### Given data
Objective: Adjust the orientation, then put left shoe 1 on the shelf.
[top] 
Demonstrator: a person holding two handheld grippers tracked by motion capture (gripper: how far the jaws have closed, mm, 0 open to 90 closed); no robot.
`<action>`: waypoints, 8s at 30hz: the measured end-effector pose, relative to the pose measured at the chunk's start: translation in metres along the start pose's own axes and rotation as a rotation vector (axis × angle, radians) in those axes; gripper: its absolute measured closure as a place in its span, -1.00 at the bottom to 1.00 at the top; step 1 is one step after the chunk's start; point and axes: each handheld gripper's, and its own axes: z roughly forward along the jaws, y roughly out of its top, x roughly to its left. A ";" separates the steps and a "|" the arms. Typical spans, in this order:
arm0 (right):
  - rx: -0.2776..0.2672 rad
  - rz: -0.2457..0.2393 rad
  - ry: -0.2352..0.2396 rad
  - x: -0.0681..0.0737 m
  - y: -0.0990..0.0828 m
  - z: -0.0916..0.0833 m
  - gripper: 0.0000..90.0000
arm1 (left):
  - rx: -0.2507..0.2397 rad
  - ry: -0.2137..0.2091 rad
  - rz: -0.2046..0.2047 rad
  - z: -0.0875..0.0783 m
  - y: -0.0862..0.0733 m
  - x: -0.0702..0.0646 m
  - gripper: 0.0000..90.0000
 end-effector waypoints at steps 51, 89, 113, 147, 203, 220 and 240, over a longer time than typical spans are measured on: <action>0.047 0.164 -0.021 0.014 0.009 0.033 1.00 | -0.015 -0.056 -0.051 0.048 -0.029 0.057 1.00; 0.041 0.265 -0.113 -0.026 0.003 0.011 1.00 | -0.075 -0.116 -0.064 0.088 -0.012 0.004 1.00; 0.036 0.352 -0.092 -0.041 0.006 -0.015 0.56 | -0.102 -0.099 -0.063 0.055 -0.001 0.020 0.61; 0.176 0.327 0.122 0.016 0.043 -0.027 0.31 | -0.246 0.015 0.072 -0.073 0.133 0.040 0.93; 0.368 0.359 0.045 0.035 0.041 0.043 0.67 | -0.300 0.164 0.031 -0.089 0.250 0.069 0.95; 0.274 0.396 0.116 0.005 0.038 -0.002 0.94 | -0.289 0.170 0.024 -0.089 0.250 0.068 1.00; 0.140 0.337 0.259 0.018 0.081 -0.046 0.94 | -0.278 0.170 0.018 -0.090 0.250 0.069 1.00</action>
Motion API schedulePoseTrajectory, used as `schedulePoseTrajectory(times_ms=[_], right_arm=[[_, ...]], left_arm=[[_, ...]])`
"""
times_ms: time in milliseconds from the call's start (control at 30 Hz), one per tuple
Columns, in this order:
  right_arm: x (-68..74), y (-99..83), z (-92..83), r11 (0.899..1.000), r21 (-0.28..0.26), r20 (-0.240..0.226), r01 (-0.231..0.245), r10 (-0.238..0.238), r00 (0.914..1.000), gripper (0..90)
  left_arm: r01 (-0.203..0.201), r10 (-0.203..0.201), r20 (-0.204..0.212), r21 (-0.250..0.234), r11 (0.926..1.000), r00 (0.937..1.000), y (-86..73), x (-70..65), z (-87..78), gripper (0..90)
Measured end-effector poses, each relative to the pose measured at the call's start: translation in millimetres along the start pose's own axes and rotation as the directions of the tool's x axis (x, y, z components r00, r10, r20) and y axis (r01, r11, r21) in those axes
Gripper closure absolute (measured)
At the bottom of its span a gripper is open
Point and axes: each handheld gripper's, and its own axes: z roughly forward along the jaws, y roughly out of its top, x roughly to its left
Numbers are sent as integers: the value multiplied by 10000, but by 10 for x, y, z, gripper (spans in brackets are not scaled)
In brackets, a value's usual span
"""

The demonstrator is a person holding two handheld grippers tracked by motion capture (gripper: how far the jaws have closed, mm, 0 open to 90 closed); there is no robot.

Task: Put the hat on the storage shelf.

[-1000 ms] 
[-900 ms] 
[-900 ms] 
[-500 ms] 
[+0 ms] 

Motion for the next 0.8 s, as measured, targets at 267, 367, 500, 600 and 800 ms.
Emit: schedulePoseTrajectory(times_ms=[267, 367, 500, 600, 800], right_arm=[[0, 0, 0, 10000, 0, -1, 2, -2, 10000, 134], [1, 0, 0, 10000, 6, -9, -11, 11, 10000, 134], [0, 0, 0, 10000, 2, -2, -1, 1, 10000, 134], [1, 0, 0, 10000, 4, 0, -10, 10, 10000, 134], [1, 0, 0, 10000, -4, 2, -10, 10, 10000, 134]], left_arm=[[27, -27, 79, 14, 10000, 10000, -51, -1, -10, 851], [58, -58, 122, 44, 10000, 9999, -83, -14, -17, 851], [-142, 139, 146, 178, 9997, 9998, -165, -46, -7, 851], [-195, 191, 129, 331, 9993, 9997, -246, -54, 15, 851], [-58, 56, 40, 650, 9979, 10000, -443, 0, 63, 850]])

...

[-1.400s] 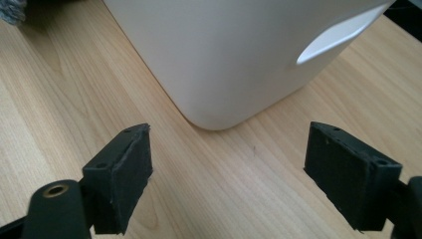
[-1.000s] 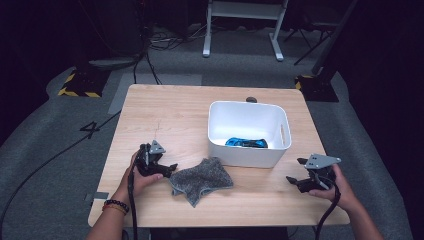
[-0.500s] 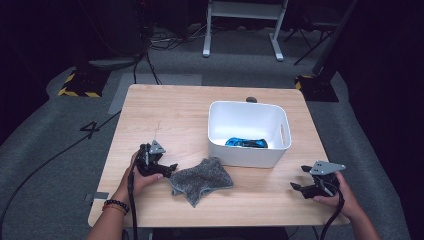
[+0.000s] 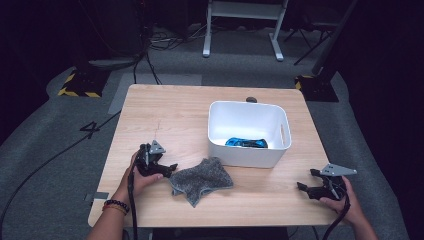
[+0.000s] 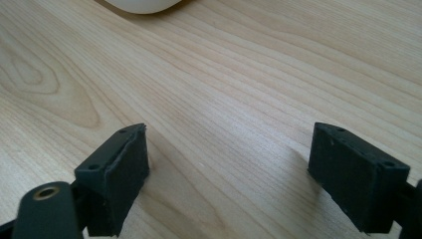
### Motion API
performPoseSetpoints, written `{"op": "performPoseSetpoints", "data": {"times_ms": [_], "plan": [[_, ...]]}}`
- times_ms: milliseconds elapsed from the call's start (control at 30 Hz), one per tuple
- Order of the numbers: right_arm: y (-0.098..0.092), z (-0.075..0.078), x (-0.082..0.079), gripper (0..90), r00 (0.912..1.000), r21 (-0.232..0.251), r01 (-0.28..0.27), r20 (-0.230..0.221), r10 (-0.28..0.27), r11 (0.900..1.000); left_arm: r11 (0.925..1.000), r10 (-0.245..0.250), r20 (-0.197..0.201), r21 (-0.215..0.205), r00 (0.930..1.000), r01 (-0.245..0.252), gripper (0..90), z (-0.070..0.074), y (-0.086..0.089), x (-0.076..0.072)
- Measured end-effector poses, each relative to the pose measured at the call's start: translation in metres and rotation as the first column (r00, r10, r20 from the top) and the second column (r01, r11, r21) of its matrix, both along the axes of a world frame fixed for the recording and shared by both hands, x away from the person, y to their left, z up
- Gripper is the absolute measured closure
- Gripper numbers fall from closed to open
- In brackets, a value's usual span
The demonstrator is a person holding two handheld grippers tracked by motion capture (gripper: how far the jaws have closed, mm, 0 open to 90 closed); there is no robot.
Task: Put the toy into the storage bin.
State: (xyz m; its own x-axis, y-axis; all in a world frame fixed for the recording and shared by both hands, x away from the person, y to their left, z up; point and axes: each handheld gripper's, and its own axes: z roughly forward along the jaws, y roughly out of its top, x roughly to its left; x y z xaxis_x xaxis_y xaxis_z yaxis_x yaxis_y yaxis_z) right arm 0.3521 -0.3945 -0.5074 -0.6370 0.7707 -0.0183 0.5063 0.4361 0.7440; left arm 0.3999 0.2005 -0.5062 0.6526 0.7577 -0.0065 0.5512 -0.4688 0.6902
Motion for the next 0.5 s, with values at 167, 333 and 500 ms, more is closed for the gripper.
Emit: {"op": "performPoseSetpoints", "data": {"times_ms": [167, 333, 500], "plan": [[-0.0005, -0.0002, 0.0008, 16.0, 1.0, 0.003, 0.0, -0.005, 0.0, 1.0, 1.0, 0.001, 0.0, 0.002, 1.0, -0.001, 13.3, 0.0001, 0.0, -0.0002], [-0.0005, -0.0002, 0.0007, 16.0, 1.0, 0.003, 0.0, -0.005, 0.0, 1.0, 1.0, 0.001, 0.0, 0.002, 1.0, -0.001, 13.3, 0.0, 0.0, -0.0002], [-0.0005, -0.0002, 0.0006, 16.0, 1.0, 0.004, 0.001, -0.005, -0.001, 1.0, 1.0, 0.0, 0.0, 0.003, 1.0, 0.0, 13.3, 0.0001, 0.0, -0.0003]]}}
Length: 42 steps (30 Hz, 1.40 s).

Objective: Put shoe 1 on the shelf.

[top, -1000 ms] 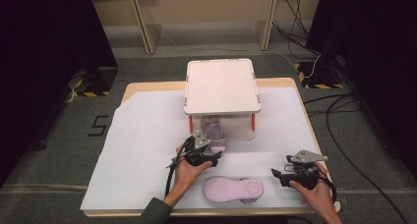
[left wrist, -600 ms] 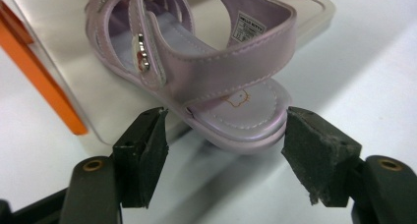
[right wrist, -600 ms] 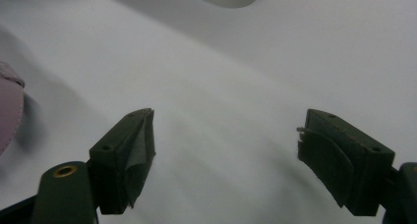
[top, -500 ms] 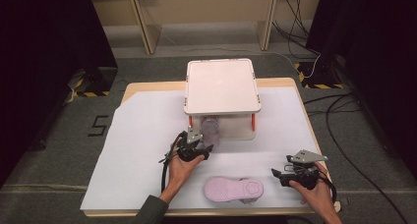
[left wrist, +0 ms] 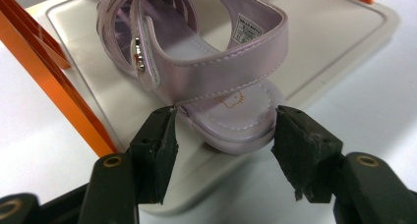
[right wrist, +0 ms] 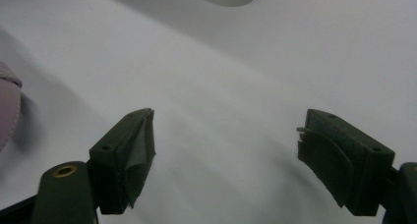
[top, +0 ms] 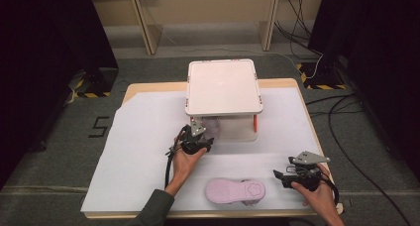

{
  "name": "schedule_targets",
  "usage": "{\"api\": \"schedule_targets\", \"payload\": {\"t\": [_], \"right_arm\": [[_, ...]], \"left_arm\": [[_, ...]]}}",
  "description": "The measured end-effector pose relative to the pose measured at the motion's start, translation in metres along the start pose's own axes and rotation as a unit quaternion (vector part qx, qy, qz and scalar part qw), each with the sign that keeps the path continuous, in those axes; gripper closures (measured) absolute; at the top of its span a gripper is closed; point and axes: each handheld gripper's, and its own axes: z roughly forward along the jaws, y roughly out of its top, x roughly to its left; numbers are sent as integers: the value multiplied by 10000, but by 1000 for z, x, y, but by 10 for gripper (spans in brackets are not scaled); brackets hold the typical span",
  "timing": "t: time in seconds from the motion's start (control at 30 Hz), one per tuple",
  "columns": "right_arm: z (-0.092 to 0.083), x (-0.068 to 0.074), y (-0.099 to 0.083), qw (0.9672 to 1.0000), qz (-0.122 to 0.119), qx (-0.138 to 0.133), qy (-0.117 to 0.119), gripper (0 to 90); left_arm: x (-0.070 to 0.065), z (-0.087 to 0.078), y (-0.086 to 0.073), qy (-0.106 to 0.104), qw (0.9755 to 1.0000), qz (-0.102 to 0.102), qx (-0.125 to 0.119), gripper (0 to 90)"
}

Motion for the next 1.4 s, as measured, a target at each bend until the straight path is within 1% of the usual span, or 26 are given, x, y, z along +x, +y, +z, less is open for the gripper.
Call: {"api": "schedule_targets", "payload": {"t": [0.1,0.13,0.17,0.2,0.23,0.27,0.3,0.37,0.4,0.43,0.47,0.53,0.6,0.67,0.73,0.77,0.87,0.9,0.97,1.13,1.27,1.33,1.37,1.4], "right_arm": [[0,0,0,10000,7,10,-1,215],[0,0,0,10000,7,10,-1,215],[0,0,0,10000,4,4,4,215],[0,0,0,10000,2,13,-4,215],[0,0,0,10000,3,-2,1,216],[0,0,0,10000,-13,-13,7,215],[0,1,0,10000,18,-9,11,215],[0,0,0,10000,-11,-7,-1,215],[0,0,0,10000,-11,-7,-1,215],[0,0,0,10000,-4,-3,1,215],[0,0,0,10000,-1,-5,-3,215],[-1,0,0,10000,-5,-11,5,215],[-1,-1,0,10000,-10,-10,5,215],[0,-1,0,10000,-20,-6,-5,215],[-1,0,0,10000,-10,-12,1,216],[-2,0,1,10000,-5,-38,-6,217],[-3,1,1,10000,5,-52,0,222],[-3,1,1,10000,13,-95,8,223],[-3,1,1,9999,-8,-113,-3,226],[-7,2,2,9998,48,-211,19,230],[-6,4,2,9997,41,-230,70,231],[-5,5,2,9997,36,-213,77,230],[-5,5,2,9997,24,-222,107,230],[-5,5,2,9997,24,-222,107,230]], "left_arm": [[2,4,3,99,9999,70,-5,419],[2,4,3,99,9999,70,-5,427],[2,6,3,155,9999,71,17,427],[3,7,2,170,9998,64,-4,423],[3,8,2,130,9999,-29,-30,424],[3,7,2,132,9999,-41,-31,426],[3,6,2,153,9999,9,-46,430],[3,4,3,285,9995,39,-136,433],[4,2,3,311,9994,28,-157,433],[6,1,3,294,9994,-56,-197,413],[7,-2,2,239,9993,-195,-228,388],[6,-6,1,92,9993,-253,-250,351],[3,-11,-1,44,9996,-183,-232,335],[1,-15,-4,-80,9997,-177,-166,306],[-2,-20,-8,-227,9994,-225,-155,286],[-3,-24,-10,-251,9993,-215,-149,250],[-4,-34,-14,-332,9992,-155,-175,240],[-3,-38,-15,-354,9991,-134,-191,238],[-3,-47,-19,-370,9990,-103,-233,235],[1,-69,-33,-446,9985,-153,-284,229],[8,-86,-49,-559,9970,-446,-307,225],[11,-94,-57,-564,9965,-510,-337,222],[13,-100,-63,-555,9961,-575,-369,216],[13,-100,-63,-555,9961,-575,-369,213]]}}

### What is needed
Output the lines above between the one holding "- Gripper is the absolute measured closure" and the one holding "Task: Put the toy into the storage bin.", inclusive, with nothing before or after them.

### Response area
- Gripper is the absolute measured closure
- Gripper numbers fall from closed to open
- In brackets, a value's usual span
The demonstrator is a person holding two handheld grippers tracked by motion capture (gripper: how far the jaws have closed, mm, 0 open to 90 closed); there is no robot.
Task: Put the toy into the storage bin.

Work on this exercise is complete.